• Try it
Repeat only the stretch of lines below that runs from the line with "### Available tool" through the line with "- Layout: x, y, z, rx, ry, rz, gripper", unaltered.

Extracted records: Begin

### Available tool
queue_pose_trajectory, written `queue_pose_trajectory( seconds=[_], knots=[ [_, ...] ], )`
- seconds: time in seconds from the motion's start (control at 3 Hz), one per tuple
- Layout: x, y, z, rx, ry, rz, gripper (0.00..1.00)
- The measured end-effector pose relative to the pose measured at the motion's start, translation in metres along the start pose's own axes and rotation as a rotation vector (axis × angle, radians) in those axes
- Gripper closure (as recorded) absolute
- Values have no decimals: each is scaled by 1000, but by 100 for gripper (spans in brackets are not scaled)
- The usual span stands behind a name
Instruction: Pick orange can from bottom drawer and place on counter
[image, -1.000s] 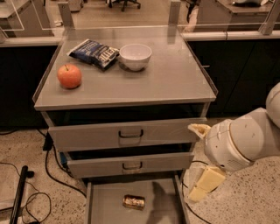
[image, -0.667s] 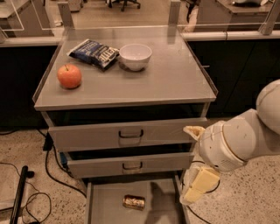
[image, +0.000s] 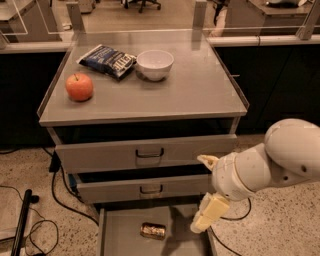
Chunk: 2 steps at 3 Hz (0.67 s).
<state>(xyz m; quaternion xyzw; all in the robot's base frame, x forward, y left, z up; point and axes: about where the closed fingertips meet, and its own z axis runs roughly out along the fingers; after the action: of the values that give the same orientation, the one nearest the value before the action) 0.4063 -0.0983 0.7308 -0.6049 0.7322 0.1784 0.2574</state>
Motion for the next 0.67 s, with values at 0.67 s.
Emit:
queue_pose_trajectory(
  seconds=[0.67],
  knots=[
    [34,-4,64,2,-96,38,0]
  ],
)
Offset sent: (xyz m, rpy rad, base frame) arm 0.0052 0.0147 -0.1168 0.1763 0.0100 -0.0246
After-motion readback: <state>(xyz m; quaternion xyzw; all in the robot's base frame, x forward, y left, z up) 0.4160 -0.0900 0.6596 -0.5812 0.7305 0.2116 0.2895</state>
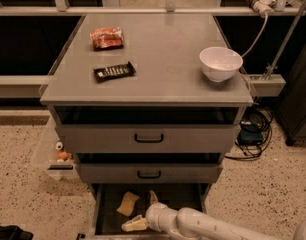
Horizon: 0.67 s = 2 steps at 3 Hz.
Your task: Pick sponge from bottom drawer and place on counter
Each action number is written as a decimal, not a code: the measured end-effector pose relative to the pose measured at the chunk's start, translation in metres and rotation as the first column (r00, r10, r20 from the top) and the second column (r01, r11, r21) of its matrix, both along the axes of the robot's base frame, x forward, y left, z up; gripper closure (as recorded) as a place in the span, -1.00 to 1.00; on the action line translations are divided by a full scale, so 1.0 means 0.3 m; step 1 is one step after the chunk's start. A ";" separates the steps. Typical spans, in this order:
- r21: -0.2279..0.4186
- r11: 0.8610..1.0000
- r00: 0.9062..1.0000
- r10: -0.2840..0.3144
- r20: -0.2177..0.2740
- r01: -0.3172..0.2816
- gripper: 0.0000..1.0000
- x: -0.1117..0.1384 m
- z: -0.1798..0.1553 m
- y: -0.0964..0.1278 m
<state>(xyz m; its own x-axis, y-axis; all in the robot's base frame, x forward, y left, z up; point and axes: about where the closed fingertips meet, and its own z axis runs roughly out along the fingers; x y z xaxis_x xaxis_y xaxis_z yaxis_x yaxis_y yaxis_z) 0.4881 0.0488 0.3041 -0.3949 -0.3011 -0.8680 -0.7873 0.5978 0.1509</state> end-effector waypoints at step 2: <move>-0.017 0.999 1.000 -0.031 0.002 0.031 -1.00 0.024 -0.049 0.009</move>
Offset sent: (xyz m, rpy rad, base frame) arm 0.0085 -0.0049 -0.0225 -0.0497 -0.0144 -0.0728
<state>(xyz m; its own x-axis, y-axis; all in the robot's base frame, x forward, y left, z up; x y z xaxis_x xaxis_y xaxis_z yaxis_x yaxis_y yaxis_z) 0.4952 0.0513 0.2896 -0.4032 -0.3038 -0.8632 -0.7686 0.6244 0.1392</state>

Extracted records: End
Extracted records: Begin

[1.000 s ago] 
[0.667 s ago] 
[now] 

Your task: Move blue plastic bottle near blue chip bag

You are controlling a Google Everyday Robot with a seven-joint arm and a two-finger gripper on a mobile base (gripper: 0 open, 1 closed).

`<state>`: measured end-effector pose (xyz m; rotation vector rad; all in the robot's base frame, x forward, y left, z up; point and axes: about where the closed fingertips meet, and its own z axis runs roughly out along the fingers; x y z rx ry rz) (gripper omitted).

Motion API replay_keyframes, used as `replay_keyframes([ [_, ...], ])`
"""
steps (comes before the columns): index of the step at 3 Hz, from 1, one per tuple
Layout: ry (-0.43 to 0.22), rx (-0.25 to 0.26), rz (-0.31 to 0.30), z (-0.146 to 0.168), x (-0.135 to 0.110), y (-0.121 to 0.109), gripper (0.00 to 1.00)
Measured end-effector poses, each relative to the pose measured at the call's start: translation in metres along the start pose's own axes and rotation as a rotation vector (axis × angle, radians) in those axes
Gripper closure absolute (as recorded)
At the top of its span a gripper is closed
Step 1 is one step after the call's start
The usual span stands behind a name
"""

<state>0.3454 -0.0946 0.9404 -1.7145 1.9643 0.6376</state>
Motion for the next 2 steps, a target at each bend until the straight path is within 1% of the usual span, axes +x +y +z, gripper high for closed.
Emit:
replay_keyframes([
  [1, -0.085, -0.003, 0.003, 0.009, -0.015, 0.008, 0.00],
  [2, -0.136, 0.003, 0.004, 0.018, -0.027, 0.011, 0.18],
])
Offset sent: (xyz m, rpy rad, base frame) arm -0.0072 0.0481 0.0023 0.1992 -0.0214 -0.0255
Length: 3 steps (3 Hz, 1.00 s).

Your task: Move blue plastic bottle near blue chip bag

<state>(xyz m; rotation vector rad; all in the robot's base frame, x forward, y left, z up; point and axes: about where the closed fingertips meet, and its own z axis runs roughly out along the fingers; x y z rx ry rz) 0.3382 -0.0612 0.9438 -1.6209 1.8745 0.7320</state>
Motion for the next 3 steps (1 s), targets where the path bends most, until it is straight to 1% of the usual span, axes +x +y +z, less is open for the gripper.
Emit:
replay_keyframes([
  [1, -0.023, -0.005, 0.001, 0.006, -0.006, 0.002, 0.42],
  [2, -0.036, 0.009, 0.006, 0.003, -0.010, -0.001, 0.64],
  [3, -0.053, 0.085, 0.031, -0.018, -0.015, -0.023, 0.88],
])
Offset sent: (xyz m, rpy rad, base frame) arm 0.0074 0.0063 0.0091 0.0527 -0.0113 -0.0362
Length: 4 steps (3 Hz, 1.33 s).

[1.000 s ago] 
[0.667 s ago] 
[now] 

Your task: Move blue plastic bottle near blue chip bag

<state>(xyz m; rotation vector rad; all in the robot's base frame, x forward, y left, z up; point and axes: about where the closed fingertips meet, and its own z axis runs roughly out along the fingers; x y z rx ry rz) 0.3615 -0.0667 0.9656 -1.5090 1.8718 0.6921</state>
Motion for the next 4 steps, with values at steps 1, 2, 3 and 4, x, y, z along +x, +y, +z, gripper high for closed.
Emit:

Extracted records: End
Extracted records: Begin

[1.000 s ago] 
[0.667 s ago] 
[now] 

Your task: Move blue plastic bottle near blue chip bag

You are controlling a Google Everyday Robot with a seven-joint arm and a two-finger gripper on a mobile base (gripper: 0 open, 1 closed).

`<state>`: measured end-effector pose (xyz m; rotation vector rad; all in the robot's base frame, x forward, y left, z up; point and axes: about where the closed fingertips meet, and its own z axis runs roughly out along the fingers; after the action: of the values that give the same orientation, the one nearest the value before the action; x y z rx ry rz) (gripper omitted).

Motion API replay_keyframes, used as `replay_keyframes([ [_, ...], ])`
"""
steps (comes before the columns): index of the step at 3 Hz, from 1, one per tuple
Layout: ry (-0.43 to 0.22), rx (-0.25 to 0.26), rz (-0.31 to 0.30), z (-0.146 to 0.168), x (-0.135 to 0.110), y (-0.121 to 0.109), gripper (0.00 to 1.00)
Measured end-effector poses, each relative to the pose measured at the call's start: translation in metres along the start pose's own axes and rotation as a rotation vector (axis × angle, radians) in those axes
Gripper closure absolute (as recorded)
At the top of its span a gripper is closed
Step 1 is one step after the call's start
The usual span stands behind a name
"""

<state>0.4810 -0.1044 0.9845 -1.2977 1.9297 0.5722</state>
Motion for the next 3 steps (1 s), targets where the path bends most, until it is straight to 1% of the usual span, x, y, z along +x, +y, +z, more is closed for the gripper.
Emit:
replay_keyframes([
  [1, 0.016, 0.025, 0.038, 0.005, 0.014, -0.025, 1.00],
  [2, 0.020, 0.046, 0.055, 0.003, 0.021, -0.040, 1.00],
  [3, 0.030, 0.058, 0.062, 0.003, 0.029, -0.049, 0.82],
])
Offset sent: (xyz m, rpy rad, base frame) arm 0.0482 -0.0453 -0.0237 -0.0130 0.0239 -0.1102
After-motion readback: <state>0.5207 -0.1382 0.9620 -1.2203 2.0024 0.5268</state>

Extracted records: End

• Solution
### Available tool
queue_pose_trajectory, written `queue_pose_trajectory( seconds=[_], knots=[ [_, ...] ], )`
- seconds: time in seconds from the motion's start (control at 3 Hz), one per tuple
- Layout: x, y, z, rx, ry, rz, gripper (0.00..1.00)

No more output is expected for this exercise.